DATA SEGMENT below:
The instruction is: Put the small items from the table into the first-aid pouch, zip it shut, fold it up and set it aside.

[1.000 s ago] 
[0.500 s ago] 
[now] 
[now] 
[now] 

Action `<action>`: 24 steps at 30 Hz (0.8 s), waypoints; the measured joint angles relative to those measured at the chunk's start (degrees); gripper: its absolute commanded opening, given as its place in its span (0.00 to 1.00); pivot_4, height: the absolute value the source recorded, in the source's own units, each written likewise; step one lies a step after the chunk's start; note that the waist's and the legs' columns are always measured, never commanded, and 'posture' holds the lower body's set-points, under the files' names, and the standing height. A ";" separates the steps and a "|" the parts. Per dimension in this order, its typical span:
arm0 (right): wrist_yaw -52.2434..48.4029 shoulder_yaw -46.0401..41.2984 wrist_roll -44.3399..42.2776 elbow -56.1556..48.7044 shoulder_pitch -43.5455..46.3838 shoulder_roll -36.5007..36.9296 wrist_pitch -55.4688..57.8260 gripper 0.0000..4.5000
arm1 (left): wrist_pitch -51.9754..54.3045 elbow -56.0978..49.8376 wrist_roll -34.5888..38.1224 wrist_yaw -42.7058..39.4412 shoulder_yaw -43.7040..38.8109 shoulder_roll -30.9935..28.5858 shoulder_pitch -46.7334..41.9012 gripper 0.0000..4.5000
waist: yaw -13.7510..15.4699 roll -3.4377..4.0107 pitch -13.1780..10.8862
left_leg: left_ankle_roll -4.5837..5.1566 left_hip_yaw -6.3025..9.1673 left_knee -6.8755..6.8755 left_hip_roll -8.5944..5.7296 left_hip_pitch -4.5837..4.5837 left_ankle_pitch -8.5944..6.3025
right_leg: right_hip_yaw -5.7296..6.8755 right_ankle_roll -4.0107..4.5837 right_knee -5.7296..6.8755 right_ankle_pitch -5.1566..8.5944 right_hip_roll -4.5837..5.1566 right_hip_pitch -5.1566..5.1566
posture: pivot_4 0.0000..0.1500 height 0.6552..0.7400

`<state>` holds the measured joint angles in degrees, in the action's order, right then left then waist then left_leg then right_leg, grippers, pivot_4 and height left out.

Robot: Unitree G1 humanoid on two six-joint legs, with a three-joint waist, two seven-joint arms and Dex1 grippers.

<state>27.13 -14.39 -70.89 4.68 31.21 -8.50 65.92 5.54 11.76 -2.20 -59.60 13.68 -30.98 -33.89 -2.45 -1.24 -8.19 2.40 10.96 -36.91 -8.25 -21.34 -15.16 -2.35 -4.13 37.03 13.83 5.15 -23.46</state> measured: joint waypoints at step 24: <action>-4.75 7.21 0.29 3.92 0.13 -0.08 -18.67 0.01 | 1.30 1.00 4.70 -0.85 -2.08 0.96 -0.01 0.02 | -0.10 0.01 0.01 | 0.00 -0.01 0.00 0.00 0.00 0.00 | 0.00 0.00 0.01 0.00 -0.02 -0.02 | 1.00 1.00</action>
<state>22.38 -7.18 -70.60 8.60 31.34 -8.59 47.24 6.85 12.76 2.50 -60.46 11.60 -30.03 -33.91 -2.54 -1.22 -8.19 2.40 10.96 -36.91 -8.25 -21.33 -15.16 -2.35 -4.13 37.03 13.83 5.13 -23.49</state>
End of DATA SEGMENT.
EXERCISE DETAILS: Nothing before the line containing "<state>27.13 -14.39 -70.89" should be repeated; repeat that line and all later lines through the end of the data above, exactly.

ANSWER SPACE:
<state>27.13 -14.39 -70.89 4.68 31.21 -8.50 65.92 5.54 11.76 -2.20 -59.60 13.68 -30.98 -33.89 -2.45 -1.24 -8.19 2.40 10.96 -36.91 -8.25 -21.34 -15.16 -2.35 -4.13 37.03 13.83 5.15 -23.46</state> measured: joint waypoints at step 24: <action>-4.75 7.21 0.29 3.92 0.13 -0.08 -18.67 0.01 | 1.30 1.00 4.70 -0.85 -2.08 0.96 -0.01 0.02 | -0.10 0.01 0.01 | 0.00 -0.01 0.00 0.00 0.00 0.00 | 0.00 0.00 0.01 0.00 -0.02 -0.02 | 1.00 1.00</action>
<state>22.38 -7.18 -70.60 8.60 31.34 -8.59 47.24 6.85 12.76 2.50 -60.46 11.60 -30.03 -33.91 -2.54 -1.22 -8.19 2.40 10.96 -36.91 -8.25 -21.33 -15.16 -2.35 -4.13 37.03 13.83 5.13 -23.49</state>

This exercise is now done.